We moved on to the lost luggage counter.  After some investigation, the agent told us that D’s bag seemed to be on its way to Los Angeles.  Or somewhere else.  Definitely somewhere besides Miami.  My husband suspected foul play on the part of that snippy Dulles ticket agent.  He imagined the man’s spiteful thoughts:  This will teach you to be on time!  I’ll send your daughter’s blue paisley roller bag on the ride of its life!  And you, Sir, are responsible!

D’s bag would be tracked down and retrieved, the luggage lady assured us.  And it would be delivered to our hotel.  D was crestfallen, of course.  She’d packed her suitcase so carefully.  Each item had been thoughtfully, painstakingly chosen.  It had taken all day and had been accompanied by much hand-wringing and stress.  I understand.  Every time I pack, this thought loop runs through my mind:  Is it really worth it?  Can’t we just stay home? I don’t have room for all these shoes! Should we pack rain jackets, or just hope for the best?  I can’t take it.  I think I’m getting sick. 

As we packed, D and I had discussed the dreaded “what if” of a lost bag.  It had happened to H during a Caribbean vacation.  He’d worn the same long-sleeved white T-shirt for several days straight, prompting comments by some of the staff at the resort.  When his bag finally appeared, it had apparently gone on its own adventure to Managua.  We knew a missing bag was a real possibility.  D had packed essentials and a minimal change of clothes in her carry-on. But still.  All those well-considered fashion choices, all lost, at least temporarily.  I would have been equally disappointed when I was a few days away from turning sixteen. 

There was nothing more to be done, so we headed to pick up our rental car, located in an area that seemed many miles from baggage claim.  The queue at Avis stretched from one end of the enormous rental car center to the other.  This couldn’t be the line for those with reservations, could it?  Oh, yes, it was, we were quickly told by those already waiting.  Surely the queue would move quickly, H reasoned.  How long does it take to pick up a rental car once the paperwork has been completed online?  Three minutes, max! 

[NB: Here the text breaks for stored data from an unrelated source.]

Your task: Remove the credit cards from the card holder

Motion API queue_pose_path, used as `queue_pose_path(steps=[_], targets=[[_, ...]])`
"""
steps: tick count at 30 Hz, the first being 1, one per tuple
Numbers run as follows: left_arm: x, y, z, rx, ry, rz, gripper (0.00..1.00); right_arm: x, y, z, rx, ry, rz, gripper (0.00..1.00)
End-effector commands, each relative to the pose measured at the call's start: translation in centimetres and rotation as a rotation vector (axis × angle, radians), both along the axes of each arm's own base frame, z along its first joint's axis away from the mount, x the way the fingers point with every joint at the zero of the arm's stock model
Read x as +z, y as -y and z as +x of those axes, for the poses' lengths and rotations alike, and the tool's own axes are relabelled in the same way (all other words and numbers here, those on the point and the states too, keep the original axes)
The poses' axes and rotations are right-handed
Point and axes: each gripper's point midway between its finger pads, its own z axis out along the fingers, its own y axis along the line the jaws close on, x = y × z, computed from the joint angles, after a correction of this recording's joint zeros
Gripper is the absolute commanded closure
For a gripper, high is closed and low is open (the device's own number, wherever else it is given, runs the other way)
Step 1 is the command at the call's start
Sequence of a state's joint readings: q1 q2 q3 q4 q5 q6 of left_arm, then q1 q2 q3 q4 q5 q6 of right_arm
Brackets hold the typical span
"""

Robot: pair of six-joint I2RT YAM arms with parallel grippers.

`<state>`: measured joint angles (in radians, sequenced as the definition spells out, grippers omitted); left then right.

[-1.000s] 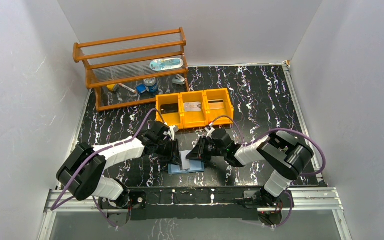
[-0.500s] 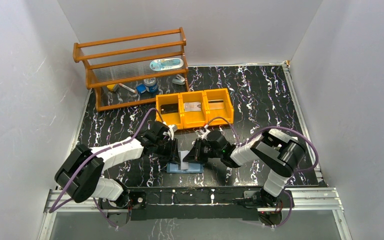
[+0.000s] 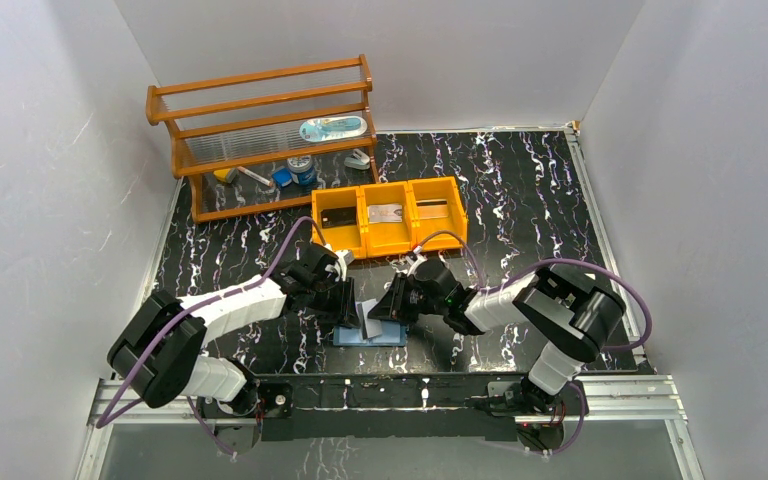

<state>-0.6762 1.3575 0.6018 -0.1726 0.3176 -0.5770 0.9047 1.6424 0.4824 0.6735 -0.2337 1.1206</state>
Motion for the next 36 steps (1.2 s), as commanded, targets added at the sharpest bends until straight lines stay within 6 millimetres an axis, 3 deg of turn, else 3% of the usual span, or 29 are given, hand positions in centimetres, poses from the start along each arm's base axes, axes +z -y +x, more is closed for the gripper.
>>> queue_pose_path(steps=[1, 5, 10, 15, 24, 30, 36], targets=[[-0.2, -0.8, -0.5, -0.002, -0.012, 0.039, 0.72, 0.9, 0.0, 0.5, -0.019, 0.027, 0.002, 0.79], [-0.1, -0.6, -0.4, 0.002, -0.005, 0.023, 0.72, 0.7, 0.2, 0.5, -0.023, 0.023, -0.016, 0.85], [0.1, -0.4, -0.4, 0.005, -0.009, 0.011, 0.72, 0.7, 0.4, 0.7, -0.037, 0.022, -0.035, 0.7], [0.2, -0.3, -0.3, 0.01, 0.003, -0.002, 0.72, 0.6, 0.5, 0.7, -0.039, 0.017, -0.035, 0.69], [0.3, -0.2, -0.4, 0.004, 0.003, -0.01, 0.71, 1.0, 0.5, 0.8, -0.042, 0.032, -0.029, 0.94], [0.8, 0.2, -0.1, 0.004, 0.009, -0.029, 0.71, 1.1, 0.7, 0.4, -0.065, 0.013, 0.03, 0.96], [2.6, 1.4, 0.4, 0.001, 0.039, -0.105, 0.64, 0.3, 0.9, 0.4, -0.073, -0.006, -0.001, 0.9]])
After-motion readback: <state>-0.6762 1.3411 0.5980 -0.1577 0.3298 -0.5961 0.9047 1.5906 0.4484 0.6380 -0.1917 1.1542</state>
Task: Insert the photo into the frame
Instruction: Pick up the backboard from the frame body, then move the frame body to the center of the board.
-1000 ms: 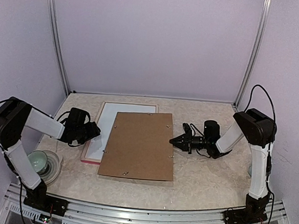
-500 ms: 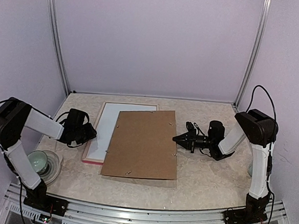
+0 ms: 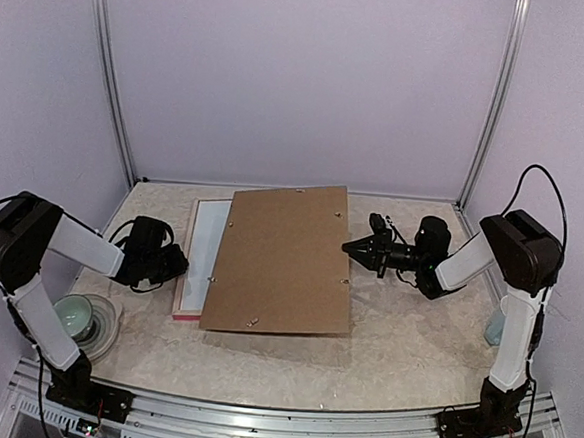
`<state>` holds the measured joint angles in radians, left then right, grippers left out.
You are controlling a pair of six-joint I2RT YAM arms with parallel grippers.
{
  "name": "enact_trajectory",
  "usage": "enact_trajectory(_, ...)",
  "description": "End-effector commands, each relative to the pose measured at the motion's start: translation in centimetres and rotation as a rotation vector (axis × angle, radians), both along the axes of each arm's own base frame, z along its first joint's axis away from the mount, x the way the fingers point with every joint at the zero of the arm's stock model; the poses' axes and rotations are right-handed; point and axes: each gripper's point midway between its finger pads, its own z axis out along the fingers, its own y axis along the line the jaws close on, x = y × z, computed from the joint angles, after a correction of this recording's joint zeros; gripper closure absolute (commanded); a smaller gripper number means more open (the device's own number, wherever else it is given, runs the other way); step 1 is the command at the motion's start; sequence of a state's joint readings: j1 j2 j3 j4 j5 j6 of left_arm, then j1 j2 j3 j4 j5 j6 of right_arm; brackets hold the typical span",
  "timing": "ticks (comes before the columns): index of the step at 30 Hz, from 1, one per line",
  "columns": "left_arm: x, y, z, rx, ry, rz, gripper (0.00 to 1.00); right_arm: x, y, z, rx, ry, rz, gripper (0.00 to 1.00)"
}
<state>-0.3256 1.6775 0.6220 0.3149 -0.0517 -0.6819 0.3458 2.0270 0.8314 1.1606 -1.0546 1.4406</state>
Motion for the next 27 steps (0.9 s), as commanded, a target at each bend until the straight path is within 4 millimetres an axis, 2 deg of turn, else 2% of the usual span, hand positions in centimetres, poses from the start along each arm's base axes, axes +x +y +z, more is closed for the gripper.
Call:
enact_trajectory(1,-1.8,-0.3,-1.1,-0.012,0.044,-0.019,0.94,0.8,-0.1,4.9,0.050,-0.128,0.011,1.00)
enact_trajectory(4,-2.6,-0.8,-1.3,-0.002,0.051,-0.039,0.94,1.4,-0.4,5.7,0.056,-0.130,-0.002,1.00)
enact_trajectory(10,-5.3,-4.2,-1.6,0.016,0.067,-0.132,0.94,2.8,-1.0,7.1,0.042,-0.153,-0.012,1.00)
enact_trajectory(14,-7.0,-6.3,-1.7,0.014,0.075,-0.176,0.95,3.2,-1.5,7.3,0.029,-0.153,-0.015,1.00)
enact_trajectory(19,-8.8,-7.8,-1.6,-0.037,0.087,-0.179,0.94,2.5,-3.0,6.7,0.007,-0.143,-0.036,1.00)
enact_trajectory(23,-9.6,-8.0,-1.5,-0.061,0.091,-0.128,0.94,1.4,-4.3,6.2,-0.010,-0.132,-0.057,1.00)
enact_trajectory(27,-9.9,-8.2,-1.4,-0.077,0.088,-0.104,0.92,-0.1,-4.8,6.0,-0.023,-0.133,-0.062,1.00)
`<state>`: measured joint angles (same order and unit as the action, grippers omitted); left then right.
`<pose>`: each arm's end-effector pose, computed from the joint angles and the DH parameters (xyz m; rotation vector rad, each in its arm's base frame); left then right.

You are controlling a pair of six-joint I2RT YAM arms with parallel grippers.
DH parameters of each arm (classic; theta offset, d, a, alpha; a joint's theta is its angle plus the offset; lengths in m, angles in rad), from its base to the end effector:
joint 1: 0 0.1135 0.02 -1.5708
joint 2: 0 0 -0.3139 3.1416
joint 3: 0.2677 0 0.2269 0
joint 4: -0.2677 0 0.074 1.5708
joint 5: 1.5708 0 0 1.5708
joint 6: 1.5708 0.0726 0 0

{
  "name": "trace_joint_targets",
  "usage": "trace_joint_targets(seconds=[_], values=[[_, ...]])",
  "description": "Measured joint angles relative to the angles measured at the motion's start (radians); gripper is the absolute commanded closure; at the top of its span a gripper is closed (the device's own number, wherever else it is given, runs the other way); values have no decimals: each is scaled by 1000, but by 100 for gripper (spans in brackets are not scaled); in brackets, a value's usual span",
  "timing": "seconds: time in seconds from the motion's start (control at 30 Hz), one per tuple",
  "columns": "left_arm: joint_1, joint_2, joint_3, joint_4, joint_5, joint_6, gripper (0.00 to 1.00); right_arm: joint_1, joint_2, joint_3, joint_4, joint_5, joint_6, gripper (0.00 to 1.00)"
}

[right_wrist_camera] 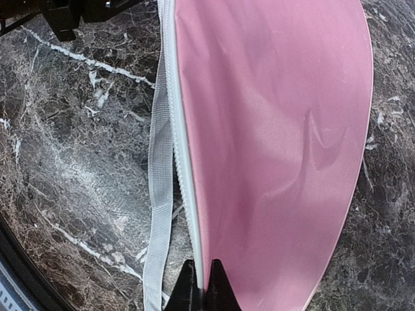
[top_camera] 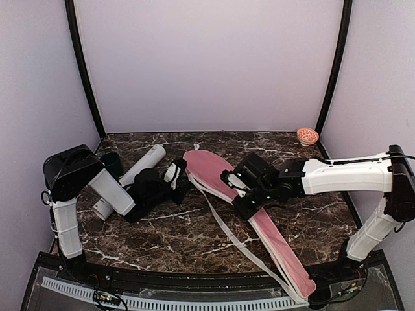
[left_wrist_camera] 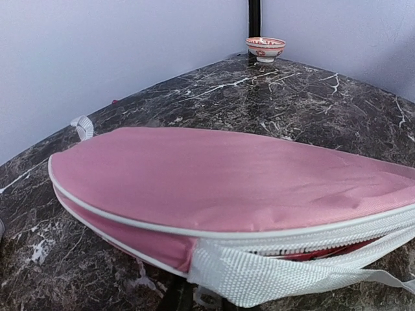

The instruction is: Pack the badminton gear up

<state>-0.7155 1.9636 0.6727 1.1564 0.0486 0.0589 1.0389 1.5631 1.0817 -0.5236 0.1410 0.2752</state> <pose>0.3022 -0.2673 0.1901 0.6886 1.5910 -0.5282 0.1698 0.2685 0.2561 -0.9166 2.4253 0.3153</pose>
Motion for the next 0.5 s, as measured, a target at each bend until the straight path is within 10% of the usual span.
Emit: trace_joint_targets(seconds=[0.5], values=[[-11,0,-36,-5,22,25,100,1,0,-3,3,11,60,100]])
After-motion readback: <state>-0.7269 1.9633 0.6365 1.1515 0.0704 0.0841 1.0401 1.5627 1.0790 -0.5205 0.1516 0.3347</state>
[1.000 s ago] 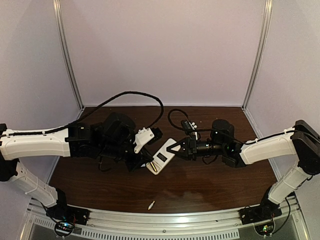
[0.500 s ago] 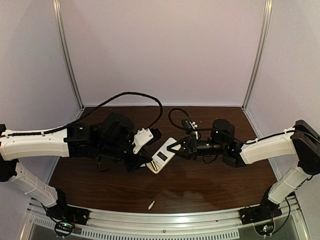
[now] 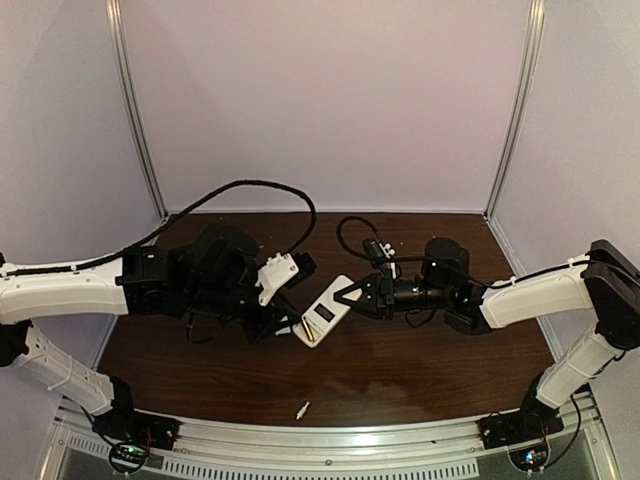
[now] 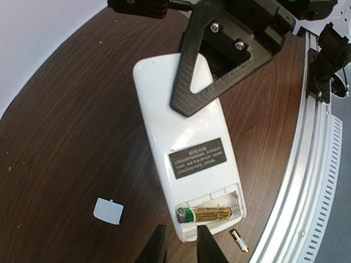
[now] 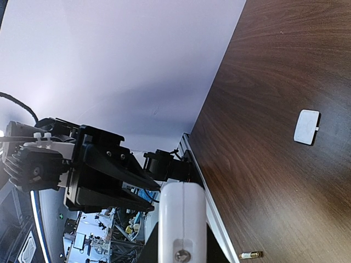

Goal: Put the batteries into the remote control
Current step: Adjust the battery in the battery compartment, then load the battery into the battery compartment.

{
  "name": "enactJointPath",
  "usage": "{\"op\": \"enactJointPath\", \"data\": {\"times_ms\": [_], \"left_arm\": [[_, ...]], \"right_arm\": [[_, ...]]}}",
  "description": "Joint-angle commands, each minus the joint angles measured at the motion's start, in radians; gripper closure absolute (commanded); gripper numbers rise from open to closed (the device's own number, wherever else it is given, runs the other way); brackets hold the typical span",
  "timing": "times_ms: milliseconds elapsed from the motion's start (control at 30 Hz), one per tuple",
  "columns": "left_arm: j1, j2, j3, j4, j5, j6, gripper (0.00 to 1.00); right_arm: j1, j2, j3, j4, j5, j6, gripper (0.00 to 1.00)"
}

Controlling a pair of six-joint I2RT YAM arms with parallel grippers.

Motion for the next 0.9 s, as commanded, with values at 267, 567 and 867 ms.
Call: {"op": "enactJointPath", "data": {"times_ms": [267,567,867], "left_arm": [[0.006,0.011,0.035,0.040,0.008,0.047,0.82],[0.006,0.047,0.044,0.043,0.027,0.063,0.88],[0.006,0.033,0.021,0.026,0.037,0.058,0.97]], "right_arm": [[-0.002,0.004,-0.003,0.048,0.007,0.009,1.00],[-0.002,0.004,-0.004,0.049,0.005,0.010,1.00],[-0.009,0.002,-0.010,0.063,0.010,0.016,1.00]]}}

Apparently, for many it’s a complicated process that requires fifteen to twenty minutes of heated conversation and problematic inquiries.  From our fixed viewpoint in the queue, we took to timing the interactions between customer and agent.  H, speedily efficient in all things, was incredulous.  What in the world was going on?  What kinds of questions were people asking?  Can you explain, in detail, how to drive a car?  How does one refill the gas tank?  Where are these so-called gas stations located?  What is insurance?  Would you please review again the rules of the road?  And where is the road?  Judging from the frequent arm motions, extensive directions were being given and repeatedly misunderstood.

Other rental car agencies had no lines.  This was because they had no available cars, we learned.

An hour later, we had reached the velvet ropes that indicate the expected start of the line. When at last we approached the counter, I began timing.  H was right.  Two and half minutes later, we were on our way to pick up our car.  Surely, things were about to get better.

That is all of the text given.